(Data items)
---------------

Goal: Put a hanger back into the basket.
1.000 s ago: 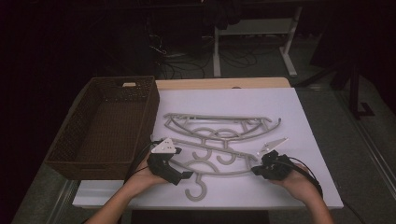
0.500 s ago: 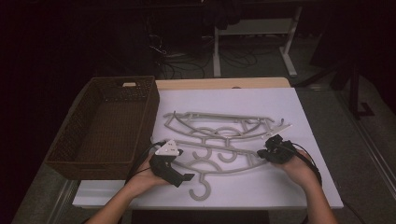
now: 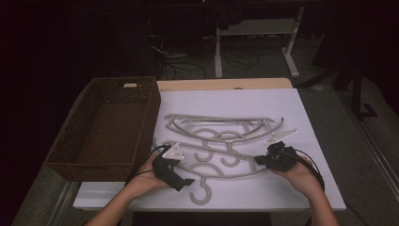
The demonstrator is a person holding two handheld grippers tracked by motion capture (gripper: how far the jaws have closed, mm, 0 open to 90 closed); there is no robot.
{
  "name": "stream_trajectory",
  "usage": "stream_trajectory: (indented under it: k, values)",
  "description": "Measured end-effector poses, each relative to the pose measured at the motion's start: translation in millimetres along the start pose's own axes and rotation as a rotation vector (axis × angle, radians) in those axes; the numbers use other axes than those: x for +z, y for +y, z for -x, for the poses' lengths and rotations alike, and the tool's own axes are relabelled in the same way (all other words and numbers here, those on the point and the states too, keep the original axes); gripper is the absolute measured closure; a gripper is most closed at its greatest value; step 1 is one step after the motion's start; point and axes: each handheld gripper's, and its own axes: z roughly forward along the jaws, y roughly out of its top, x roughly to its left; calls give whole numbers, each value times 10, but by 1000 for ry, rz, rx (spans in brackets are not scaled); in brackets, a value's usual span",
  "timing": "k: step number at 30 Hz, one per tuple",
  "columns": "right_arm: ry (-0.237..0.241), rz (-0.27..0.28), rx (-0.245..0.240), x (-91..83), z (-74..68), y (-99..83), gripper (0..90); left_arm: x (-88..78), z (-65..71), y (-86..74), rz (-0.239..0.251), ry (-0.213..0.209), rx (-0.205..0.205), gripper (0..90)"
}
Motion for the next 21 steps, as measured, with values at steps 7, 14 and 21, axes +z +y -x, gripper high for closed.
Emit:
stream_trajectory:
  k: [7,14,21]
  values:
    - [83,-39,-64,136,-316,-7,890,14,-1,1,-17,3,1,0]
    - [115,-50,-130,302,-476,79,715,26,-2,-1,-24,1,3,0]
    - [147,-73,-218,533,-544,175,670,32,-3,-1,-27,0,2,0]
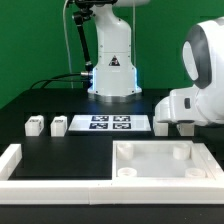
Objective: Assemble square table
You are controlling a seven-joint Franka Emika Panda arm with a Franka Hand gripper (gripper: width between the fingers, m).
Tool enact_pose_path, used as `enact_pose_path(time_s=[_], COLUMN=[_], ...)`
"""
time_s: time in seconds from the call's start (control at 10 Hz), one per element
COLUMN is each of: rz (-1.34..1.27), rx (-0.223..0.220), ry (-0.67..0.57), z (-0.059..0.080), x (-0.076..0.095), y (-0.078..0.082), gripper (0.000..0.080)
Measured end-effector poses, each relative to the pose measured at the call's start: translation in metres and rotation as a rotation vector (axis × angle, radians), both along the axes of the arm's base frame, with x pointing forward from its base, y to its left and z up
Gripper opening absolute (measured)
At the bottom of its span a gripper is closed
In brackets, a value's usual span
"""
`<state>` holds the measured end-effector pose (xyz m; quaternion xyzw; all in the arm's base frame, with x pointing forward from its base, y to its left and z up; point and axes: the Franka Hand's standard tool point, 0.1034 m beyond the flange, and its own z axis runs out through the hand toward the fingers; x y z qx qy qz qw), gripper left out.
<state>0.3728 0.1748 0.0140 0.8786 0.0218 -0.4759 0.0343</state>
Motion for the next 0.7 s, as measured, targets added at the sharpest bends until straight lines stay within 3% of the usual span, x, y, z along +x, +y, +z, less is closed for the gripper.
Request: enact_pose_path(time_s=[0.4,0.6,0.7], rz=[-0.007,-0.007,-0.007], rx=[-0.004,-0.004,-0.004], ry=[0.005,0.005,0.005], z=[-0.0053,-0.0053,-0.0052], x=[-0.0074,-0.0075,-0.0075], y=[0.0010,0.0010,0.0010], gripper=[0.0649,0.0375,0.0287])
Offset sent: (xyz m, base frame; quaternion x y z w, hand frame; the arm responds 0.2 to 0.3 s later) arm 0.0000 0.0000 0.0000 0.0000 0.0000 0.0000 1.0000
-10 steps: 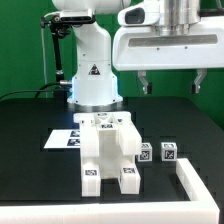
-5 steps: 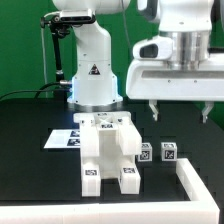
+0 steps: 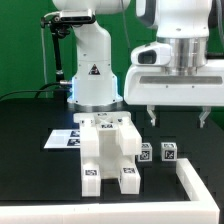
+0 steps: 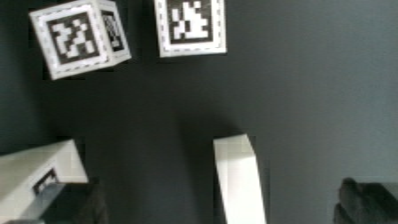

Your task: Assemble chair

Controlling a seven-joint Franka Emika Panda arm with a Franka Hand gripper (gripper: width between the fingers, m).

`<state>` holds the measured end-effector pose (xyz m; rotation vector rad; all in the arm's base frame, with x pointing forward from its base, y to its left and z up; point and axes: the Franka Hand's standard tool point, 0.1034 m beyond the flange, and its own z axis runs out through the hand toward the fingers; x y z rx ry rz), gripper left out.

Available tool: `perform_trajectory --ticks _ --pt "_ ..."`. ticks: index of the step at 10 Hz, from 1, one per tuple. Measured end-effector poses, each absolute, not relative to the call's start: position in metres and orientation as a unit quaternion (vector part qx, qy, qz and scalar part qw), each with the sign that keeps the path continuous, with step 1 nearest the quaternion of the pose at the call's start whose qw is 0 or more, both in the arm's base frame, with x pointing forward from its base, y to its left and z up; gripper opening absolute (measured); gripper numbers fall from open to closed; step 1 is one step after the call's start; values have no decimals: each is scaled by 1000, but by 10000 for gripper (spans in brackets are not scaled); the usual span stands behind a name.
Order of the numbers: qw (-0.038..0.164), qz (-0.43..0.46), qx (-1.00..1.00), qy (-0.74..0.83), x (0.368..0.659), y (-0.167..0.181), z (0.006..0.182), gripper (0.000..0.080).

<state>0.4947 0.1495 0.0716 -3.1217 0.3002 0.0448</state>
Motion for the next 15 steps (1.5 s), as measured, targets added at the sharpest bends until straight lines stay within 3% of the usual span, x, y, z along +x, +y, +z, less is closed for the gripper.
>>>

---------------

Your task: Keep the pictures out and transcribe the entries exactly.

Your response:
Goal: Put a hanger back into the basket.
1.000 s ago: 
0.500 s ago: 
now: 
The demonstrator is a person holding two handheld grippers tracked by motion capture (gripper: how far the jaws have closed, mm, 0 open to 90 closed); there is no robot.
{
  "name": "stream_trajectory",
  "usage": "stream_trajectory: (indented under it: k, values)",
  "description": "Measured end-effector poses, each relative to the pose measured at the motion's start: translation in millimetres along the start pose's own axes and rotation as a rotation vector (axis × angle, radians) in those axes; the numbers use other axes than those: x for +z, y for +y, z for -x, for the poses' lengths and rotations alike, and the tool's own axes are relabelled in the same way (all other words and numbers here, those on the point and the states too, keep the original axes); gripper is the absolute measured closure; a gripper is most closed at its greatest value; step 1 is one step after the motion's start; point and axes: each handheld gripper's, and its own axes: z roughly forward along the jaws, y roughly out of its top, x roughly to its left; calls give whole numbers, each value times 10, but by 1000 for ry, rz, rx (spans in brackets are not scaled); in brackets, a value's usual span",
  "timing": "k: step number at 30 Hz, one per tuple",
  "columns": "right_arm: ry (-0.237..0.241), rz (-0.27..0.28), rx (-0.245..0.240), x (-91..83), z (-74..68), y (-99..83), gripper (0..90); left_arm: x (-88..78), z (-65..71), y (-86..74), rz (-0.239..0.251), ry (-0.213..0.209), rx (-0.205..0.205), gripper (0..90)"
}
Motion for the next 21 steps, as measured, with values at steps 7, 14 and 21, axes +z +y -x, gripper high for closed.
Emit:
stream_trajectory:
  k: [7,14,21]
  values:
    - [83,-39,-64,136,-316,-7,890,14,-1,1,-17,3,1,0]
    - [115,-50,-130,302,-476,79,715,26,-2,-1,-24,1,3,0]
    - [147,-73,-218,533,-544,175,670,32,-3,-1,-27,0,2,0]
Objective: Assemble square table
You are controlling a seven-joint Franka Emika Panda arm with a Franka Hand gripper (gripper: width between the fingers, m).
Tool enact_pose_path, used as `enact_pose_path(time_s=[_], COLUMN=[_], ...)`
"""
time_s: time in seconds from the call's start (control at 10 Hz), one per element
COLUMN is each of: rz (-1.34..1.27), rx (-0.223..0.220), ry (-0.67..0.57), z (-0.059..0.080), x (-0.076..0.095), y (-0.078..0.082), gripper (0.000..0.080)
Measured end-effector poses, each relative to the pose measured at the call's start: translation in metres and rotation as a rotation vector (axis × angle, radians), both along the axes of the arm's base frame, with x pointing forward from its base, y to its left and z up
Gripper opening absolute (measured)
At the bottom of its span a gripper is closed
In brackets, a value's usual span
"""
`<state>` holds the measured end-effector pose (xyz m; quaternion xyzw; all in the arm's base frame, with x pointing forward from its base, y to its left and z up; point and axes: the Franka Hand's standard tool point, 0.1034 m beyond the flange, and its own z axis runs out through the hand toward the fingers; x y z qx qy qz qw), gripper left out.
<state>0.3728 0.1748 0.0140 0.8786 0.0218 -0.4759 0.0343</state>
Motion for the next 0.7 s, as measured, targets added at the sharpest bends until straight lines stay within 3% of the usual span, x, y, z along +x, +y, +z, less is closed for the gripper.
Request: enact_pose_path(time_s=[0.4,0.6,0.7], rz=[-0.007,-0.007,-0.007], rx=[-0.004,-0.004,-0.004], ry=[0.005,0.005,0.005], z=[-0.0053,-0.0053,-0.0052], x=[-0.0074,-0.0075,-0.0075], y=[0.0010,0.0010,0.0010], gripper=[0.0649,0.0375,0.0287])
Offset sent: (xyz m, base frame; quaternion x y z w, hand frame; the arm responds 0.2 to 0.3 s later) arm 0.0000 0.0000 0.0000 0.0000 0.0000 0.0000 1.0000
-10 steps: 
-5 steps: 
+0 steps: 
+0 steps: 

Your task: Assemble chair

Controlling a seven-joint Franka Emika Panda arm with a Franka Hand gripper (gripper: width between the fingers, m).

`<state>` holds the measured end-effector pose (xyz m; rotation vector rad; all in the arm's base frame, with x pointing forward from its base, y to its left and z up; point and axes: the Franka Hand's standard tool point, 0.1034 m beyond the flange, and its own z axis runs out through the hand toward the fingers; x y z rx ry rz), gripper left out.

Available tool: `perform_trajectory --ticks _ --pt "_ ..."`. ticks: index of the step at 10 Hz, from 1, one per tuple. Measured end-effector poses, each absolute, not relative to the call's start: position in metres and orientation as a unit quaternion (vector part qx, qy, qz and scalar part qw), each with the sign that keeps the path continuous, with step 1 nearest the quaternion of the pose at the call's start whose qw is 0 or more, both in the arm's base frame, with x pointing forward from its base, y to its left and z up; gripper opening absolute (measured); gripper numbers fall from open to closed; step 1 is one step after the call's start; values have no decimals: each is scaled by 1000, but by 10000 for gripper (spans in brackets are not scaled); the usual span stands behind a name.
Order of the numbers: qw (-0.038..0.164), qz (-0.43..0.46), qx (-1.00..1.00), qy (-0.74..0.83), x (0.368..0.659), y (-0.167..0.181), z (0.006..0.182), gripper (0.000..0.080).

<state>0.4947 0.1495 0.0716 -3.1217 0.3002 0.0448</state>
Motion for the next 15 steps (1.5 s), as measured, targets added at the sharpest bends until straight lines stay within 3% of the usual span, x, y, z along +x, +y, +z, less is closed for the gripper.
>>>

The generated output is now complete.